If a carrier holds a Conditional (C) or Unsatisfactory (U) FMCSA safety rating, the combined score is forced to 0 and the grade is set to Critical, regardless of the calculated peer index.

2
Defunct Interstate Carrier

If a carrier has interstate-only scope, no active operating authority, and is not exempt — all FRED scores are set to NULL (no score produced).

Eligibility Gates

These block FRED scoring entirely when data is insufficient or implausible:

3
Insufficient Exposure

Fewer than 100k miles and zero inspections in the 24-month window. Not enough data to estimate a rate.

4
Mileage Outlier

Reported mileage is implausible: >300k miles per truck, <1k miles per truck for fleets ≥10, or >500M total miles.

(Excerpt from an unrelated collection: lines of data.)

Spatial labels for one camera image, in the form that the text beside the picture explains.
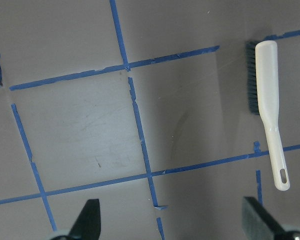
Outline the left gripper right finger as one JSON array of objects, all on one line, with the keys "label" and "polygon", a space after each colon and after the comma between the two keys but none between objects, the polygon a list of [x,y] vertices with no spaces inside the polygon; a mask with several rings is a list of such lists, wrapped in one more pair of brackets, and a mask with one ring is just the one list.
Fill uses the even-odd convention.
[{"label": "left gripper right finger", "polygon": [[241,216],[249,240],[300,240],[300,230],[284,229],[254,197],[243,197]]}]

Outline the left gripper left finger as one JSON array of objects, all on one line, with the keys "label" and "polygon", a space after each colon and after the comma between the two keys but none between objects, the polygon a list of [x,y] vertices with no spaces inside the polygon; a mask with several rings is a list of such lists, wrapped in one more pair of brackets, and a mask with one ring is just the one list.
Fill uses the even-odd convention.
[{"label": "left gripper left finger", "polygon": [[55,232],[49,240],[98,240],[101,235],[101,208],[99,199],[86,201],[69,231]]}]

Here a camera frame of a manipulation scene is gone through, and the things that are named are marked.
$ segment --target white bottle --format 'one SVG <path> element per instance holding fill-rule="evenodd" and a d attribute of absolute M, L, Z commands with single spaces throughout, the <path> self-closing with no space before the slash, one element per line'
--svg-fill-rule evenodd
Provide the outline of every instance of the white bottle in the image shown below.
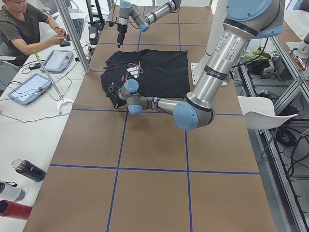
<path fill-rule="evenodd" d="M 25 191 L 10 184 L 0 182 L 0 198 L 12 202 L 19 202 L 25 196 Z"/>

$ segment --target tablet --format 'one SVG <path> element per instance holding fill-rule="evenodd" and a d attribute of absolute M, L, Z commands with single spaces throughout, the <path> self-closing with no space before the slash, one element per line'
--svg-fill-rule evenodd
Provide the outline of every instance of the tablet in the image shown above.
<path fill-rule="evenodd" d="M 51 84 L 48 77 L 35 73 L 9 92 L 8 96 L 19 104 L 28 105 L 41 96 Z"/>
<path fill-rule="evenodd" d="M 61 73 L 67 68 L 72 58 L 72 51 L 52 50 L 46 58 L 44 66 L 49 72 Z"/>

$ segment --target brown tabletop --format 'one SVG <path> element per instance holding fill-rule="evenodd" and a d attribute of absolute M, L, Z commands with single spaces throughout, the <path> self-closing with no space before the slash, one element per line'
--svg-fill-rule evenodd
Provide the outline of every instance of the brown tabletop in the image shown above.
<path fill-rule="evenodd" d="M 145 33 L 129 25 L 120 49 L 105 26 L 25 232 L 276 231 L 232 81 L 215 120 L 189 132 L 164 113 L 113 109 L 101 87 L 118 50 L 187 50 L 199 62 L 211 24 L 209 7 L 182 7 Z"/>

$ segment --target keyboard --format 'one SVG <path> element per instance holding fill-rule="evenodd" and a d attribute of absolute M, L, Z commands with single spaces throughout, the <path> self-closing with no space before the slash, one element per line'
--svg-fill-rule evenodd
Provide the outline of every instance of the keyboard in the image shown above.
<path fill-rule="evenodd" d="M 84 27 L 84 19 L 83 18 L 74 18 L 74 19 L 72 19 L 72 23 L 75 27 L 76 33 L 78 35 L 78 39 L 81 39 L 83 27 Z M 67 40 L 71 40 L 69 34 L 67 35 Z"/>

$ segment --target man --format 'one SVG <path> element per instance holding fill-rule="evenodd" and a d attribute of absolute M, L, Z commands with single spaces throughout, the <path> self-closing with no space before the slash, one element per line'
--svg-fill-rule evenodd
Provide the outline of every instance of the man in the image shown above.
<path fill-rule="evenodd" d="M 25 63 L 33 50 L 41 51 L 51 45 L 64 40 L 66 32 L 57 26 L 57 22 L 50 16 L 43 14 L 27 0 L 2 0 L 5 4 L 0 10 L 0 36 L 7 44 L 12 61 L 20 66 Z M 39 22 L 49 24 L 57 35 L 40 42 Z"/>

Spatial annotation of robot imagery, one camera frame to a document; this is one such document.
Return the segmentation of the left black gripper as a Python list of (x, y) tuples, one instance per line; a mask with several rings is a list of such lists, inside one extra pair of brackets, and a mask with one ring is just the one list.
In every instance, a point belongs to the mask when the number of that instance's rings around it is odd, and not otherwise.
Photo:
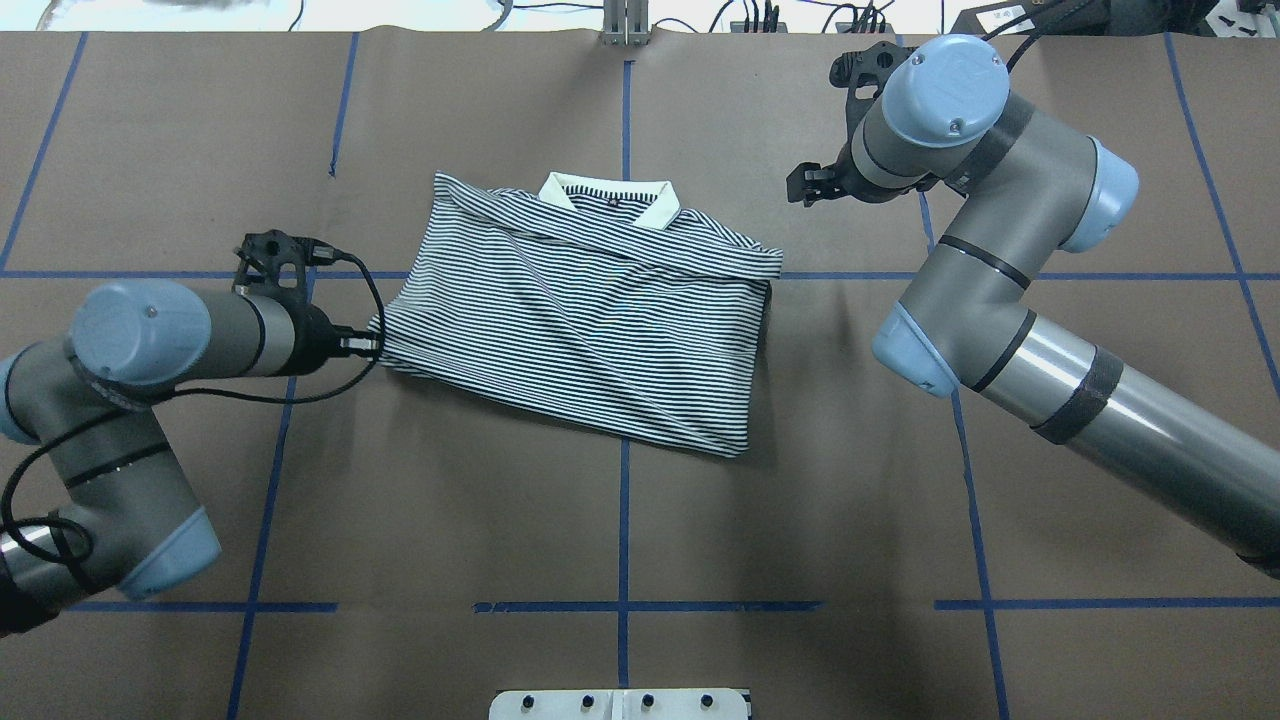
[(291, 375), (307, 375), (335, 357), (378, 360), (383, 351), (380, 331), (357, 331), (335, 325), (317, 306), (291, 310), (294, 346), (291, 351)]

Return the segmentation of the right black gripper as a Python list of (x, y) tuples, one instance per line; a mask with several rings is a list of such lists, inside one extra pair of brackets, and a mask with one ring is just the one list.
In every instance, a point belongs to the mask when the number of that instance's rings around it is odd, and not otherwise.
[(870, 202), (867, 190), (867, 178), (849, 150), (842, 150), (829, 165), (801, 161), (786, 177), (787, 202), (800, 202), (804, 208), (845, 197)]

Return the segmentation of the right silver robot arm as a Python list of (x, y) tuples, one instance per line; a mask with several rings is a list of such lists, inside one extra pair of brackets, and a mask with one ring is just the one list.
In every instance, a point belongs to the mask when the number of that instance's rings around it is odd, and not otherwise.
[(1277, 450), (1034, 304), (1060, 255), (1103, 243), (1140, 177), (1012, 85), (973, 35), (837, 55), (845, 136), (803, 161), (790, 202), (883, 204), (943, 186), (960, 204), (876, 332), (878, 363), (933, 396), (969, 391), (1277, 577)]

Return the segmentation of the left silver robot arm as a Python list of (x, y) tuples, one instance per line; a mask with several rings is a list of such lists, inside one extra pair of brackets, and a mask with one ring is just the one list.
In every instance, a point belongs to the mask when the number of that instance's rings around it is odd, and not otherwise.
[(221, 552), (155, 407), (215, 380), (381, 356), (380, 323), (330, 322), (302, 287), (209, 292), (166, 279), (91, 291), (63, 334), (3, 361), (3, 433), (28, 445), (3, 487), (3, 634), (104, 591), (138, 602)]

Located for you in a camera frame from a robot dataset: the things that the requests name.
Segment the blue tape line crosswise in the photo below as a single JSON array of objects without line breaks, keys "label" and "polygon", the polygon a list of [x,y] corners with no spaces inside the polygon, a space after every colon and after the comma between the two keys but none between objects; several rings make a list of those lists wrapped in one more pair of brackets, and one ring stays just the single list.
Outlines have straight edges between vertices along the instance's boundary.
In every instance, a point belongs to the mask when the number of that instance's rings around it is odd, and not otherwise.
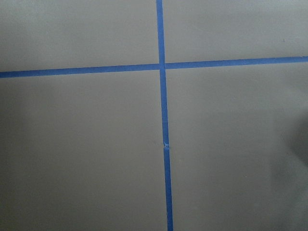
[{"label": "blue tape line crosswise", "polygon": [[220,66],[259,65],[259,64],[306,63],[307,61],[308,61],[307,56],[297,56],[297,57],[234,59],[234,60],[217,60],[217,61],[198,61],[198,62],[175,62],[166,64],[113,65],[113,66],[99,66],[99,67],[8,71],[8,72],[1,72],[0,77],[14,78],[14,77],[77,75],[77,74],[94,74],[94,73],[152,71],[152,70],[160,70],[162,67],[169,70],[169,69],[186,69],[186,68],[203,68],[203,67],[220,67]]}]

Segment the blue tape line lengthwise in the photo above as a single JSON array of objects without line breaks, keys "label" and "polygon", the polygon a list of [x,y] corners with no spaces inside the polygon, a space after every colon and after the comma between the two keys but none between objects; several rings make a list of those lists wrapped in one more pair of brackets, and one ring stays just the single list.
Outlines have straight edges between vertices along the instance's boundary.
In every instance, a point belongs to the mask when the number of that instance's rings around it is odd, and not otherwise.
[{"label": "blue tape line lengthwise", "polygon": [[169,130],[168,130],[168,111],[167,111],[167,79],[166,79],[166,68],[165,68],[163,2],[161,0],[156,1],[156,14],[157,14],[163,152],[164,152],[165,192],[166,192],[166,207],[167,207],[167,229],[169,231],[172,231],[174,230],[174,228],[173,228],[170,147],[169,147]]}]

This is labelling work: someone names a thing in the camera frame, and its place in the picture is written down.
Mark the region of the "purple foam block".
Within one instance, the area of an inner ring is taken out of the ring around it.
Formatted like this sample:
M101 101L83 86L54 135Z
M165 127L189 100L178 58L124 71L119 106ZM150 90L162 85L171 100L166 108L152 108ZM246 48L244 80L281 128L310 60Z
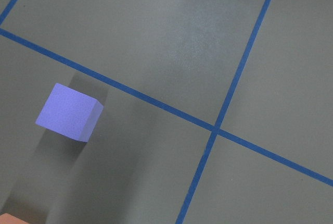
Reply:
M103 108L97 99L56 83L35 123L86 143Z

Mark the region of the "orange foam block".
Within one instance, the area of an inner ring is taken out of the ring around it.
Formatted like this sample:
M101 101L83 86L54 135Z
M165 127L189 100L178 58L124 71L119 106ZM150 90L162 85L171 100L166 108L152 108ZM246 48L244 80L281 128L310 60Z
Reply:
M15 216L12 216L8 213L4 213L0 215L0 224L29 224L29 223Z

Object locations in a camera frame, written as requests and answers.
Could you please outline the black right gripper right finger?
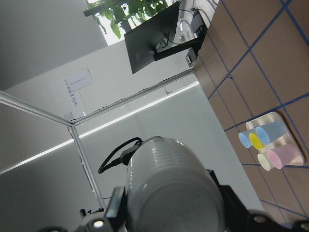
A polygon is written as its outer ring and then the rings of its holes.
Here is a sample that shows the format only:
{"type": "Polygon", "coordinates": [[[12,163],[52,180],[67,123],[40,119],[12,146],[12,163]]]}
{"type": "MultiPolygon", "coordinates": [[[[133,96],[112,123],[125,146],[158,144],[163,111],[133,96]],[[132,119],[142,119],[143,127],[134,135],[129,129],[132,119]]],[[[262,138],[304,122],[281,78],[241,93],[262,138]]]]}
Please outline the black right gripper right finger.
{"type": "Polygon", "coordinates": [[[239,197],[229,185],[221,185],[215,175],[214,170],[208,169],[208,174],[211,176],[224,201],[225,214],[227,218],[246,218],[249,214],[248,210],[241,202],[239,197]]]}

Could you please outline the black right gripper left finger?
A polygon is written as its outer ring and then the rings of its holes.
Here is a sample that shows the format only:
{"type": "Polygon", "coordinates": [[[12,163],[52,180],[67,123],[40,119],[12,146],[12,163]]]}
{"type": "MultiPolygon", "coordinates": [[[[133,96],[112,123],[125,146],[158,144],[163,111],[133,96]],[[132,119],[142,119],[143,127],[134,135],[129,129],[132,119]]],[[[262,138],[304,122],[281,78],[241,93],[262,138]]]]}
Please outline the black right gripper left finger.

Scoring is blocked to prevent extreme rates.

5
Unverifiable High Mileage

Reports >300k miles per truck and has fewer than 2 inspections — high mileage can't be corroborated by inspection activity.

Data Quality Adjustments

Modifications to component scores when data quality is degraded:

6
Unreliable Mileage

When mileage is missing or implausible but the carrier has observed activity (inspections, crashes, or violations), the crash and violation rate components are excluded from the composite score.

7
Exposure Floor

Calculated exposure is floored at 50k miles (0.5 units) to prevent extremely volatile rates from tiny denominators.

Informational Flags

These flags are attached to carrier records for context but do not directly alter the score:

NO_OPERATING_AUTHORITY — docket revoked or inactive
LOW_RELIABILITY — fewer than 5 inspections
INSPECTION_PER_PU_OUTLIER — inspection rate outside 1st–99th percentile
GOVERNMENT_ENTITY — federal, state, or local government carrier
HHG_ONLY — exclusively hauls household goods
MEXICAN_CARRIER — domiciled in Mexico
CANADIAN_CARRIER — domiciled in Canada

Validation Standards

How we know it works

Before any score update goes live, we run a battery of fairness and calibration checks. If any gate fails, the update is held until the issue is resolved.

Size-Band O/E

Observed-over-Expected ratio must stay within 0.98 – 1.02 for each size band.

Size x Group O/E

Cross-tab of size band and safety group must stay within 0.90 – 1.10.

Monotonicity

Observed crash rates must rise from Excellent to Critical within every size band.

All scoring and calibration is performed by the reproducible pipeline fred_postgres_v4.py.